- _WHAT YOU ARE ASKED TO DO_
Transcribe the data underneath exactly, keeping every word in place.
Segment Open
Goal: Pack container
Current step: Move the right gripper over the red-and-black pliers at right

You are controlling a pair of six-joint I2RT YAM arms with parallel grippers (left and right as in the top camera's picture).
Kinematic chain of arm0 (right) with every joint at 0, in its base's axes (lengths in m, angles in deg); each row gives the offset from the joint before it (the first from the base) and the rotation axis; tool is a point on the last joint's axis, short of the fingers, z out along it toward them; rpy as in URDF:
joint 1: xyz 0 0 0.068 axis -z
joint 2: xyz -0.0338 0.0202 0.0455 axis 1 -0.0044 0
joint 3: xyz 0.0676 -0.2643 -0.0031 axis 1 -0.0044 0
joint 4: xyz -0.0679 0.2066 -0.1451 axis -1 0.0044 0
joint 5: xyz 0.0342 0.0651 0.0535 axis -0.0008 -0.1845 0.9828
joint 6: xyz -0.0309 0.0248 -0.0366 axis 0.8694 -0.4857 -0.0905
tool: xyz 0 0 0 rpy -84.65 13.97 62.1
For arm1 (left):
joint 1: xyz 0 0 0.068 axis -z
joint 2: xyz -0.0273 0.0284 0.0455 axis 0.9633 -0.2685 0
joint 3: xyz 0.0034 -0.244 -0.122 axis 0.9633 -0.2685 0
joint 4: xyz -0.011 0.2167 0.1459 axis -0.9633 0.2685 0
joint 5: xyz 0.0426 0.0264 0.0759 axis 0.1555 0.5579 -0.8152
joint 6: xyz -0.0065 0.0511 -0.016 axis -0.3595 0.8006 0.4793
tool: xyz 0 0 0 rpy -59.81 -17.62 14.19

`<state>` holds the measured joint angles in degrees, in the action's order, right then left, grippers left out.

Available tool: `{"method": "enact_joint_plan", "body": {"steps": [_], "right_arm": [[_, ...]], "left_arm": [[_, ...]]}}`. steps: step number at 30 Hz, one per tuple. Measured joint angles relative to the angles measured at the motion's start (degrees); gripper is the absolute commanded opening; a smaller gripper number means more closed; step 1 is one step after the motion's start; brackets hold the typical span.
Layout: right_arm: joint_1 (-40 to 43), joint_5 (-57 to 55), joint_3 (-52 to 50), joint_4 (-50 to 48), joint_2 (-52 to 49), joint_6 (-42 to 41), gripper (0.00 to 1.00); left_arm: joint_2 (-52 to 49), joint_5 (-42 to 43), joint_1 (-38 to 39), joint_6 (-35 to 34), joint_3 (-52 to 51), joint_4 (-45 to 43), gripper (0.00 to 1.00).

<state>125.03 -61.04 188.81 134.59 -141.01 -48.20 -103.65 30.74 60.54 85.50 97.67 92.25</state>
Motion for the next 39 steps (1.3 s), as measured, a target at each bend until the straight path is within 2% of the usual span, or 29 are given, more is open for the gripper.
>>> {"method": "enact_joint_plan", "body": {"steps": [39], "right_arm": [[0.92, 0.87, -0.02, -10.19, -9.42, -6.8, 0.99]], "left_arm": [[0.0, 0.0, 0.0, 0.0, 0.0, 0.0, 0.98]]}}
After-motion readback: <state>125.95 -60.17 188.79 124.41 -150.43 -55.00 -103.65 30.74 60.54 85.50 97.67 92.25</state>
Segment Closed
- _PROBLEM SOLUTION_
Goal: Pack container
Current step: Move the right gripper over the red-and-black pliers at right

You are controlling a pair of six-joint I2RT YAM arms with parallel grippers (left and right as in the top camera's picture).
Kinematic chain of arm0 (right) with every joint at 0, in its base's axes (lengths in m, angles in deg); each row gives the offset from the joint before it (the first from the base) and the rotation axis; tool is a point on the last joint's axis, short of the fingers, z out along it toward them; rpy as in URDF:
joint 1: xyz 0 0 0.068 axis -z
joint 2: xyz -0.0338 0.0202 0.0455 axis 1 -0.0044 0
joint 3: xyz 0.0676 -0.2643 -0.0031 axis 1 -0.0044 0
joint 4: xyz -0.0679 0.2066 -0.1451 axis -1 0.0044 0
joint 5: xyz 0.0342 0.0651 0.0535 axis -0.0008 -0.1845 0.9828
joint 6: xyz -0.0309 0.0248 -0.0366 axis 0.8694 -0.4857 -0.0905
tool: xyz 0 0 0 rpy -84.65 13.97 62.1
For arm1 (left):
joint 1: xyz 0 0 0.068 axis -z
joint 2: xyz -0.0273 0.0284 0.0455 axis 0.9633 -0.2685 0
joint 3: xyz 0.0034 -0.244 -0.122 axis 0.9633 -0.2685 0
joint 4: xyz -0.011 0.2167 0.1459 axis -0.9633 0.2685 0
joint 5: xyz 0.0426 0.0264 0.0759 axis 0.1555 0.5579 -0.8152
joint 6: xyz -0.0065 0.0511 -0.016 axis -0.3595 0.8006 0.4793
tool: xyz 0 0 0 rpy -59.81 -17.62 14.19

`<state>` holds the measured joint angles in degrees, in the action's order, right then left, grippers left out.

Available tool: `{"method": "enact_joint_plan", "body": {"steps": [_], "right_arm": [[_, ...]], "left_arm": [[_, ...]]}}`. steps: step number at 30 Hz, one per tuple. Measured joint angles relative to the angles measured at the motion's start (degrees); gripper is the absolute commanded opening; a smaller gripper number means more closed; step 1 is one step after the motion's start; brackets hold the typical span.
Layout: right_arm: joint_1 (-40 to 43), joint_5 (-57 to 55), joint_3 (-52 to 50), joint_4 (-50 to 48), joint_2 (-52 to 49), joint_6 (-42 to 41), gripper (0.00 to 1.00); left_arm: joint_2 (-52 to 49), joint_5 (-42 to 43), joint_1 (-38 to 39), joint_6 (-35 to 34), joint_3 (-52 to 51), joint_4 (-45 to 43), gripper (0.00 to 1.00).

<state>125.03 -61.04 188.81 134.59 -141.01 -48.20 -103.65 30.74 60.54 85.50 97.67 92.25</state>
Motion for the next 39 steps (1.3 s), as measured, a target at each bend until the straight path is within 2% of the usual span, or 29 are given, more is open for the gripper.
>>> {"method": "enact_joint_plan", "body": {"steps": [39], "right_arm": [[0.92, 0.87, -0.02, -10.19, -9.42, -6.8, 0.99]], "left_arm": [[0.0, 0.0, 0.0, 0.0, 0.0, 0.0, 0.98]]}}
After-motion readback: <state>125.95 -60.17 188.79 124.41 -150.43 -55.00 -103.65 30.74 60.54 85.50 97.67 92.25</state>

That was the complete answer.